:: Data section ::
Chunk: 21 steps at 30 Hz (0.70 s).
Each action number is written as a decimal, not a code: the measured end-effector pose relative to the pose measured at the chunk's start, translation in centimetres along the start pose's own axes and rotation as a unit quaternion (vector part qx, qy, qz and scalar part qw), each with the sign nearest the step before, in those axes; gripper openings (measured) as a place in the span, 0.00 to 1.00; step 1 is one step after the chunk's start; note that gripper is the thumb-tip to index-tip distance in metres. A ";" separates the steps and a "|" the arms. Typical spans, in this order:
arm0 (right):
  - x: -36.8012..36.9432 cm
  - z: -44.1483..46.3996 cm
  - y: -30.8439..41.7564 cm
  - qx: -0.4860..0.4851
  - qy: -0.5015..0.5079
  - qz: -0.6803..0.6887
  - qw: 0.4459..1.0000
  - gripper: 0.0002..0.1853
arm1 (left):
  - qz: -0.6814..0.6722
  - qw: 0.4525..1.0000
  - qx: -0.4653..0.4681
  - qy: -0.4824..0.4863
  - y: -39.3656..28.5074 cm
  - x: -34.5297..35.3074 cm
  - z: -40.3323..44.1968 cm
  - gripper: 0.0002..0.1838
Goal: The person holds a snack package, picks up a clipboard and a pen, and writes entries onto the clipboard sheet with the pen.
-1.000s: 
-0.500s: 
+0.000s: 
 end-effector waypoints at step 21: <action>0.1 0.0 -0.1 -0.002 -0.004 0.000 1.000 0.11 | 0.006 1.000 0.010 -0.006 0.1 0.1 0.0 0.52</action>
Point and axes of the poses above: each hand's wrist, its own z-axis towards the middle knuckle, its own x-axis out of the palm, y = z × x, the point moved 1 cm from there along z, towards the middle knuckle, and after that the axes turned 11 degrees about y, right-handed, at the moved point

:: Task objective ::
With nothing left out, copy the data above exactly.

:: Completed exercise ::
Chunk: 21 steps at 30 Hz (0.70 s).
Each action number is written as a decimal, not a code: the measured end-effector pose relative to the pose measured at the chunk's start, translation in centimetres along the start pose's own axes and rotation as a unit quaternion (vector part qx, qy, qz and scalar part qw), each with the sign nearest the step before, in those axes; gripper openings (measured) as a place in the span, 0.00 to 1.00; step 1 is one step after the chunk's start; note that gripper is the thumb-tip to index-tip distance in metres. A ";" separates the steps and a "|" the arms. Typical spans, in this order:
arm0 (right):
  - x: -36.8012..36.9432 cm
  - z: -44.1483..46.3996 cm
  - y: -30.8439..41.7564 cm
  - qx: -0.4860..0.4851
  - qy: -0.5015..0.5079
  - qz: -0.6803..0.6887
  - qw: 0.4459..1.0000
  - gripper: 0.0002..0.1853
arm1 (left):
  - qz: -0.6814..0.6722
  - qw: 0.4525..1.0000
  - qx: -0.4653..0.4681
  - qy: -0.4824..0.4863
  - y: -39.3656..28.5074 cm
  - x: -34.5297..35.3074 cm
  - z: -40.3323..44.1968 cm
  - gripper: 0.0002..0.1838
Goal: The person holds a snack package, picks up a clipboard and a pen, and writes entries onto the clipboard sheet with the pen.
-1.000s: 
-0.500s: 
+0.000s: 
 end-effector waypoints at step 21: <action>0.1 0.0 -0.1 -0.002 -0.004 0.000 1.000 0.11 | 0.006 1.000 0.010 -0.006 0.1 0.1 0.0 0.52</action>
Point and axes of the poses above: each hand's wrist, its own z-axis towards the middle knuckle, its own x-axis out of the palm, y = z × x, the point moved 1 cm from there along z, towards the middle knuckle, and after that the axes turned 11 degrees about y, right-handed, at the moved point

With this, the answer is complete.